Una vista de Añelo hace una década.
El viejo edificio de la municipalidad de Añelo.

Añelo se convirtió por cercanía en la cabecera de Vaca Muerta. Pasó en una década de contar con 2000 habitantes a tener hoy cerca de 8.000 residentes estables, pero además, suma unas 15.000 personas que a diario pasan por sus calles y rutas con destino a los desarrollos.

La imágenes de ese Añelo de hace una década ya no se parecen en nada a lo que hoy es la localidad y salvo por la traza de la ruta 7, cuesta lograr ubicar dónde fueron tomadas.

La ciudad muestra una convivencia entre la industria y las actividades locales. Foto: Matías Subat.

Desde nuevos barrios a parques industriales, el asfaltado de las calles, y la proliferación de comercios de todo rubro, desde bancos, supermercados e incluso complejos hoteleros de alto nivel, la localidad se expandió y no cesa de crecer.

El mismo crecimiento se ve en las áreas de Vaca Muerta que en muchos casos pasaron de un incipiente pozo a tener hoy dormitorios, comedores, cines y hasta gimansios.

Fortín de Piedra es una ciduad en sí misma, con un enorme campamento incluido.

El caso de Fortín de Piedra es posiblemente el más claro por la velocidad a la cual se desarrolló, pero no es el único ni el más alejado ya que en el norte de la formación, muy cerca de Mendoza, también hay vistosas oficinas y campamentos montados.

El primer barril de Vaca Muerta se llenó oficialmente hace una década.

Hoy Vaca Muerta representa ese espacio abstracto, esa formación a 3000 metros de profundidad que ya da más del 40% de la producción de gas y petróleo del todo el país y con la promesa de poder en poco tiempo multiplicar esos rendimientos.
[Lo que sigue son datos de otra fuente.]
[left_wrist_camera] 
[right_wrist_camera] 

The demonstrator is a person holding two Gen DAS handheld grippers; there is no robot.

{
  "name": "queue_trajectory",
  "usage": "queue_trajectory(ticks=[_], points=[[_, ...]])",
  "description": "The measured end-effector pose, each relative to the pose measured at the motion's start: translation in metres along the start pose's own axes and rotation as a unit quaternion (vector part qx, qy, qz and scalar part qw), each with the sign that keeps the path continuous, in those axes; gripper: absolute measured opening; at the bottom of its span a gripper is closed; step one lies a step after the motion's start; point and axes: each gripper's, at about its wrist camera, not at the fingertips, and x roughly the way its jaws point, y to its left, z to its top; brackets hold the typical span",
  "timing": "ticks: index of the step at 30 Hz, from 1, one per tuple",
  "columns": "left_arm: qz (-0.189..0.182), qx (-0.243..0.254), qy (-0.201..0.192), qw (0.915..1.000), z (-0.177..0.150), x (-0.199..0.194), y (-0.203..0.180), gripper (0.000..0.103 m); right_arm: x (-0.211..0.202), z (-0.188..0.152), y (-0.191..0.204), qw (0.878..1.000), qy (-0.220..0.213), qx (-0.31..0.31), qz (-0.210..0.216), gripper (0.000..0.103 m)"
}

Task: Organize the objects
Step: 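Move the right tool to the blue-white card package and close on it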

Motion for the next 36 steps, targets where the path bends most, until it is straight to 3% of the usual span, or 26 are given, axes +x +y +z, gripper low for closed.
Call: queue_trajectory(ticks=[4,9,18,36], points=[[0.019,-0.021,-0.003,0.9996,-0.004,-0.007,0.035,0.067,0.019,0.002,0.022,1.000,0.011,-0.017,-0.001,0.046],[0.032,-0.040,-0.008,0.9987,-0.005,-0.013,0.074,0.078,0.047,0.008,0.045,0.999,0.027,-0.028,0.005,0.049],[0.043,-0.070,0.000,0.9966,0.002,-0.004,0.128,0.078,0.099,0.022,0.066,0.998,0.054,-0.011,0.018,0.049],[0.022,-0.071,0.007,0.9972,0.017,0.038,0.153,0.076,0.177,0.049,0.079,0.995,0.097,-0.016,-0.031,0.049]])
Con cerca de 30.000 millones de dólares ya invertidos en las 45 concesiones no convencionales, y a punto de expandir el desarrollo al sur de Mendoza, las dudas que muchos actores tuvieron en los inicios del desarrollo shale, de eso que parecía ser más una promesa que una realidad, hoy se ven aplacadas por los rendimientos productivos, que se sintetizan en un nivel de exportaciones de más de 10 millones de barriles de petróleo en lo que va del año y un horizonte de ingresos por exportaciones para este año de 1.500 millones de dólares.